_The data_.

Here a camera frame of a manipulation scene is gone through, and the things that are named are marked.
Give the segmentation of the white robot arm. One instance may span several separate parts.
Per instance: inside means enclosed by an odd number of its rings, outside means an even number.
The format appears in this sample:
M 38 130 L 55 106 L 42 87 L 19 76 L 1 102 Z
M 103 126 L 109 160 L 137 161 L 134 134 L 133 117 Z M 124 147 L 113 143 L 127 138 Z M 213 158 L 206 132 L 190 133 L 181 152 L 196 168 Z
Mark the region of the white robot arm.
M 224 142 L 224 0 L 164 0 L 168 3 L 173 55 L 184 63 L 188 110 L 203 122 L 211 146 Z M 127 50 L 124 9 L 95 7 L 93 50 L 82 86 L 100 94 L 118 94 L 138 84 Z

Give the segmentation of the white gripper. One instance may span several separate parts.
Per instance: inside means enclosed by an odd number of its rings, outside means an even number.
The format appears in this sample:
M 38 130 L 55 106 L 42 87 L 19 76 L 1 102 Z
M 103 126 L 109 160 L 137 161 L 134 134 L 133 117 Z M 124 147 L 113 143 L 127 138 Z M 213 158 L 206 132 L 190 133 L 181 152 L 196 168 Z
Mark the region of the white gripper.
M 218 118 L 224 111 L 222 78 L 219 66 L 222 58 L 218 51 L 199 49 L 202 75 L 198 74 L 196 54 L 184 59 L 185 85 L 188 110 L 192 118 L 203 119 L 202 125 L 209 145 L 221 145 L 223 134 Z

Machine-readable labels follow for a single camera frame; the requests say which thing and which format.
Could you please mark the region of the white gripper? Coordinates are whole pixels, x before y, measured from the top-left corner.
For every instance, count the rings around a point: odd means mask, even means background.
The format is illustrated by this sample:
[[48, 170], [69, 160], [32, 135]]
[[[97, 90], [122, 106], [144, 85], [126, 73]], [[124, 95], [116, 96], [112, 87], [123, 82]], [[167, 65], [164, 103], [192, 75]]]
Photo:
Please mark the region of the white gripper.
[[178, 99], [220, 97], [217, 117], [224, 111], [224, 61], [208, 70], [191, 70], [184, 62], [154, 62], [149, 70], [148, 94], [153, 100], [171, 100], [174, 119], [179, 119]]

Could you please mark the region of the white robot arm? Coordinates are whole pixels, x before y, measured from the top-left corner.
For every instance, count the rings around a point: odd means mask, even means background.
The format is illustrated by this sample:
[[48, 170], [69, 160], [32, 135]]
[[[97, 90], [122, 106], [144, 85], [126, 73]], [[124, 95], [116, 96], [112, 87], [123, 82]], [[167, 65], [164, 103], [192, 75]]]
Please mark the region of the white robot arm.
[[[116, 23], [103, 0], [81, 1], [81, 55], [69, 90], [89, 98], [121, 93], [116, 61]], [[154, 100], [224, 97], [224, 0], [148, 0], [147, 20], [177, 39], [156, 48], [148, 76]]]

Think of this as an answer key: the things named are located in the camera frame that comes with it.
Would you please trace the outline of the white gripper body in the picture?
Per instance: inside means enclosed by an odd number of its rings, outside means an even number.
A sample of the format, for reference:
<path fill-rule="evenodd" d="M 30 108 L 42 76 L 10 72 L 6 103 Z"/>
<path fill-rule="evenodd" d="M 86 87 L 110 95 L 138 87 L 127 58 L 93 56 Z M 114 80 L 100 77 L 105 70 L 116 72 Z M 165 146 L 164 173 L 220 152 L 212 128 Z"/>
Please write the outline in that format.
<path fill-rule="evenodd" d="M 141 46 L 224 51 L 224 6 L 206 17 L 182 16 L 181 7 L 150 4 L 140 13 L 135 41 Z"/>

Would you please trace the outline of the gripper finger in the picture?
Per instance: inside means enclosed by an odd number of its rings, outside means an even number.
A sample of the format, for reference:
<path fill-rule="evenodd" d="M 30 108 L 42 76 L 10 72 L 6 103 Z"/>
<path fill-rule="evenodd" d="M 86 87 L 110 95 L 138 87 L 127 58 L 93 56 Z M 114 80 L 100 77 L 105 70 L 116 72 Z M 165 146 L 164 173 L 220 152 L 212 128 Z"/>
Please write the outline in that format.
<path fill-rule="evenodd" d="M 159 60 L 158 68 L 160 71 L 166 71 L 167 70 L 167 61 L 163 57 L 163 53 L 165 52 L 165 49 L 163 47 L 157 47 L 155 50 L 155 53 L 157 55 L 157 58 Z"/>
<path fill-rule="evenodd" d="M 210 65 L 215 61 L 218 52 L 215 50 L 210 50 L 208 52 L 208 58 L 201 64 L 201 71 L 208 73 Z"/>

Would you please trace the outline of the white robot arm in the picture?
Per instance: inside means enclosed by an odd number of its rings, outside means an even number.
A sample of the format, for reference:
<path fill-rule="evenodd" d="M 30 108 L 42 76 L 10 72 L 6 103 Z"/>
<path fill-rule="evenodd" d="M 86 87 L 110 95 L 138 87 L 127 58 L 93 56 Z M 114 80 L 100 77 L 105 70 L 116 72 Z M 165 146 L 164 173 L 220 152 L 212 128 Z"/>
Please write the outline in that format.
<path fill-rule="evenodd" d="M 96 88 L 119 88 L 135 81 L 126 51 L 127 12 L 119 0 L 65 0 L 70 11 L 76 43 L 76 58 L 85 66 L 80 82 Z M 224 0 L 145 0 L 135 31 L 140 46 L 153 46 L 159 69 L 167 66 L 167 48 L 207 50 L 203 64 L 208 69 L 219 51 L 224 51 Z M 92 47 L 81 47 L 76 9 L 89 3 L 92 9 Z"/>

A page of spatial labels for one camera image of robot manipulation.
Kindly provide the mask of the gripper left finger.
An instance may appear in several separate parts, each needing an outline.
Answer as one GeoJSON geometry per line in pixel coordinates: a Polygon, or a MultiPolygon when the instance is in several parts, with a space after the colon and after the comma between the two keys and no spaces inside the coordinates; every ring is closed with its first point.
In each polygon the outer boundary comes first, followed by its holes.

---

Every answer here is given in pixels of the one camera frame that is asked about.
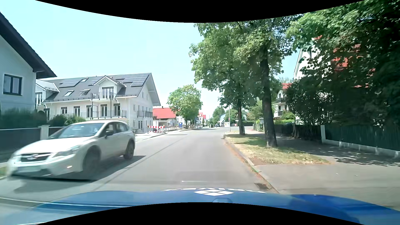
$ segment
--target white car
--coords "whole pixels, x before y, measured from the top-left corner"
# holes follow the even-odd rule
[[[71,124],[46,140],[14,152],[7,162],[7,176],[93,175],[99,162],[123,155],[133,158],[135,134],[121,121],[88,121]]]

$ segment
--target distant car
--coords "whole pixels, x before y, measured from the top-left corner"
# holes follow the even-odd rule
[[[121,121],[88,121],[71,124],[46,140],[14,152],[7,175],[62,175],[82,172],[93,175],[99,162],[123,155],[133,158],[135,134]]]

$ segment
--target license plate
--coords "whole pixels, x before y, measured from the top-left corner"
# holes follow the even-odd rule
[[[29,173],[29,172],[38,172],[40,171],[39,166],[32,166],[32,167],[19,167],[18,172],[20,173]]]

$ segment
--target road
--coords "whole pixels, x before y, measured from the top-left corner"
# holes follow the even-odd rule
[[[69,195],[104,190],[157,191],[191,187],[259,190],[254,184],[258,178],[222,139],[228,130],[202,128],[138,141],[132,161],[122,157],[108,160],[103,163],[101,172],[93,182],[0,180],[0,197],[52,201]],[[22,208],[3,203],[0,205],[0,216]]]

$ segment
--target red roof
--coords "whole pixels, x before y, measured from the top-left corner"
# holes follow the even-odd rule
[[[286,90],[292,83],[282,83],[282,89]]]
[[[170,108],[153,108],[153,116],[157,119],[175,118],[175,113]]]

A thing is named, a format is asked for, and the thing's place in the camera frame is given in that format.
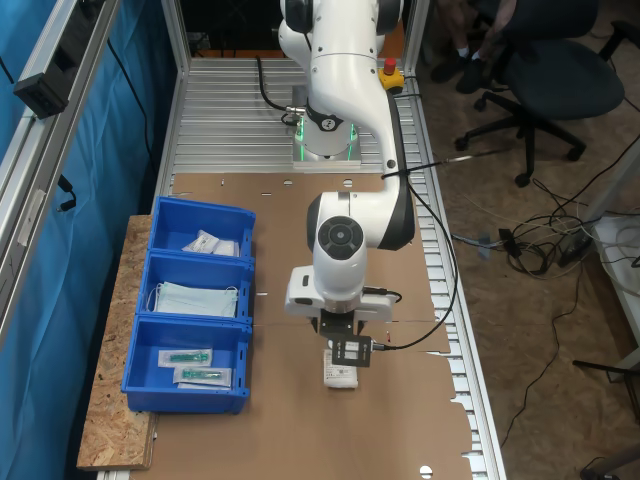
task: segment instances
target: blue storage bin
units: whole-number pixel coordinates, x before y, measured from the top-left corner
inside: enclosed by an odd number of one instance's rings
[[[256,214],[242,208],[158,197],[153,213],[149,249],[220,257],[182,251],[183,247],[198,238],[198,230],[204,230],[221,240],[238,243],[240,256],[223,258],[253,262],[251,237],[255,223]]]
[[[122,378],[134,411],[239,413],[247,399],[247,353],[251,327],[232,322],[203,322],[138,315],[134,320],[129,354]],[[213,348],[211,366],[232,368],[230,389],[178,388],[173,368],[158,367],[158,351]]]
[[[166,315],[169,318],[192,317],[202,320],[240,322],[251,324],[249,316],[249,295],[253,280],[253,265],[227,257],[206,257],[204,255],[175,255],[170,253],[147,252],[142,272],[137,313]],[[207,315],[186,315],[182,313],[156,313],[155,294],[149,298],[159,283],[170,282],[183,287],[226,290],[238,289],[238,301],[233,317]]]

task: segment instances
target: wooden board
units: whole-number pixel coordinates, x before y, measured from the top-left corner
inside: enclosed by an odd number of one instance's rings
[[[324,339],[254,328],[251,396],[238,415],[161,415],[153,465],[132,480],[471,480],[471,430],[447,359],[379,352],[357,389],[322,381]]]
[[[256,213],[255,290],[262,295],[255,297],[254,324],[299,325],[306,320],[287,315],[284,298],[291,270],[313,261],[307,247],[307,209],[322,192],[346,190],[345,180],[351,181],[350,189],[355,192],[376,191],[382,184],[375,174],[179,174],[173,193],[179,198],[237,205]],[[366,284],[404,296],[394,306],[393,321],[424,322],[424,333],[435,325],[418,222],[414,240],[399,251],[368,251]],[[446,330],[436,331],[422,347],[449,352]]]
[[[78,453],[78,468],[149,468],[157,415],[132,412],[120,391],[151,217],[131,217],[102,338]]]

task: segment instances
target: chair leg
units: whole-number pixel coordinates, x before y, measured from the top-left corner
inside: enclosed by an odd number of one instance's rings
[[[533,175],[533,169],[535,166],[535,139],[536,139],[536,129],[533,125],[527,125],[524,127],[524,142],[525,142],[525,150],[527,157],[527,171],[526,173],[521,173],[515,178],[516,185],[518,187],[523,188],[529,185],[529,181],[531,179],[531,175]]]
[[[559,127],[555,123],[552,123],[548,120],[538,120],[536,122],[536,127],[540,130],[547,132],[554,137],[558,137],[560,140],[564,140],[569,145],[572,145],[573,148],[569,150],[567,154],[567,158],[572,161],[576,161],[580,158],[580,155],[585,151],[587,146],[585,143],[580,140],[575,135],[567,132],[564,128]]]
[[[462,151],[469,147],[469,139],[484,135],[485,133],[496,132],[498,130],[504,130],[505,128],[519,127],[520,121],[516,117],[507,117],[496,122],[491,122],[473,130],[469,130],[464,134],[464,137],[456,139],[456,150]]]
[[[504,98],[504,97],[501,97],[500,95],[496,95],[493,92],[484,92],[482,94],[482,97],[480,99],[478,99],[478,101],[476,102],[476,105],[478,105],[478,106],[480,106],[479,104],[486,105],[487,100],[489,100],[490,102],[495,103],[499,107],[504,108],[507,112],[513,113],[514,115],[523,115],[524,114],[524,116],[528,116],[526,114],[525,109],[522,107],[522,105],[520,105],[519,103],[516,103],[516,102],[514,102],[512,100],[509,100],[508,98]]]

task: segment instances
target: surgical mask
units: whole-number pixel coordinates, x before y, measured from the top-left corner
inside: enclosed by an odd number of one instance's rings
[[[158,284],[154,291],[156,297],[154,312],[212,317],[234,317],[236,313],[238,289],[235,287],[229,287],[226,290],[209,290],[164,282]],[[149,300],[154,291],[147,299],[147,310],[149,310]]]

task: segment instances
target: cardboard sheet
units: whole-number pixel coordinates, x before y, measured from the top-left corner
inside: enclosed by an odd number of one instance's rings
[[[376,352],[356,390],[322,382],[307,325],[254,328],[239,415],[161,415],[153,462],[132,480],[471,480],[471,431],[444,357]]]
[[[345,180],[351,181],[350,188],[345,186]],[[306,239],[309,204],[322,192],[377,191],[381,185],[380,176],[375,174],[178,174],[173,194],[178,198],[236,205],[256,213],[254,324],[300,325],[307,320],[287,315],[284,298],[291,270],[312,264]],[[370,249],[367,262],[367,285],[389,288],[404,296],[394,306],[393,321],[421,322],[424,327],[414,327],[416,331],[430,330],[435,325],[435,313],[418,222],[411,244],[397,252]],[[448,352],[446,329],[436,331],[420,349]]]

---

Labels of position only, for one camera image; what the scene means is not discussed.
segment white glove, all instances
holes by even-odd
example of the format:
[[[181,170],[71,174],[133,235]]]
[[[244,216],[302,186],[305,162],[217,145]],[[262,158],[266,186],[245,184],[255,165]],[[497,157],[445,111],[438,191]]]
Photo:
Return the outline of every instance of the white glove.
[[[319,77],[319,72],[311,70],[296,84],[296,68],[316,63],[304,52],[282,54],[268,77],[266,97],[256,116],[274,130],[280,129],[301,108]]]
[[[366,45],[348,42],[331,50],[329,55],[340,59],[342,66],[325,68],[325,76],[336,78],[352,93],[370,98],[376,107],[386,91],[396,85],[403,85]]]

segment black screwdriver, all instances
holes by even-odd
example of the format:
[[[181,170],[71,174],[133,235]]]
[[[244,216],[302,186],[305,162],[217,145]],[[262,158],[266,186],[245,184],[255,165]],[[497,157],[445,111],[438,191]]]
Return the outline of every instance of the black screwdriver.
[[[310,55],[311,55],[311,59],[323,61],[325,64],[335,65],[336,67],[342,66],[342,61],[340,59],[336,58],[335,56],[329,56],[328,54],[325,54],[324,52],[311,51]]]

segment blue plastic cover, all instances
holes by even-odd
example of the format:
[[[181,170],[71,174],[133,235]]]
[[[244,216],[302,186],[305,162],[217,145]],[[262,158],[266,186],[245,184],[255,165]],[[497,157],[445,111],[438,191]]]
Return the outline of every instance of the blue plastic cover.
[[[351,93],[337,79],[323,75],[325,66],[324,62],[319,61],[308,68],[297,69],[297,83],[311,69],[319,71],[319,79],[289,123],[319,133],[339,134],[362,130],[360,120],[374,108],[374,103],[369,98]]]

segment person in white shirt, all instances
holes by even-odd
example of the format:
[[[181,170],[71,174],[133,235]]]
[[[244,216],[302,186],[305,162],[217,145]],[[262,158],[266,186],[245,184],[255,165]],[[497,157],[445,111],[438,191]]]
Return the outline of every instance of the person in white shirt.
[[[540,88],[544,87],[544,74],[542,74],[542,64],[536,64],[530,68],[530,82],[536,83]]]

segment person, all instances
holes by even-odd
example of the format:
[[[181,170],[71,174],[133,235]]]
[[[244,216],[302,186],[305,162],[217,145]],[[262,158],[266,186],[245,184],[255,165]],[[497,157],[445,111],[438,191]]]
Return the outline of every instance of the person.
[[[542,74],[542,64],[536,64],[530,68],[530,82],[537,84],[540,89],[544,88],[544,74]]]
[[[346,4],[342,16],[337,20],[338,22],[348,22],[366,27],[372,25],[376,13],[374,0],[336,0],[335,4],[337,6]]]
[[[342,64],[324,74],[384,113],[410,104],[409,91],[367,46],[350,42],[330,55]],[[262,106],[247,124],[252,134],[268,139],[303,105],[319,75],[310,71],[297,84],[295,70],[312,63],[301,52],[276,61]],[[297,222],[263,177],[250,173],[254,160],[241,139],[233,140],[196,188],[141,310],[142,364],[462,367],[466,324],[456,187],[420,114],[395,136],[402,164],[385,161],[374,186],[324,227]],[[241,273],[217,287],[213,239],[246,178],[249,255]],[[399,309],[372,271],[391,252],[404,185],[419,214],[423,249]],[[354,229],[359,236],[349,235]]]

_Exercise_.
Read the listing line by line, and copy each line in which the word "mask" is found.

_Exercise answer_.
For every instance, count the rings around a point: odd means mask, even means background.
For every instance, count the rings around a point: odd means mask, even means background.
Kindly provide the mask of the gripper left finger.
target: surgical mask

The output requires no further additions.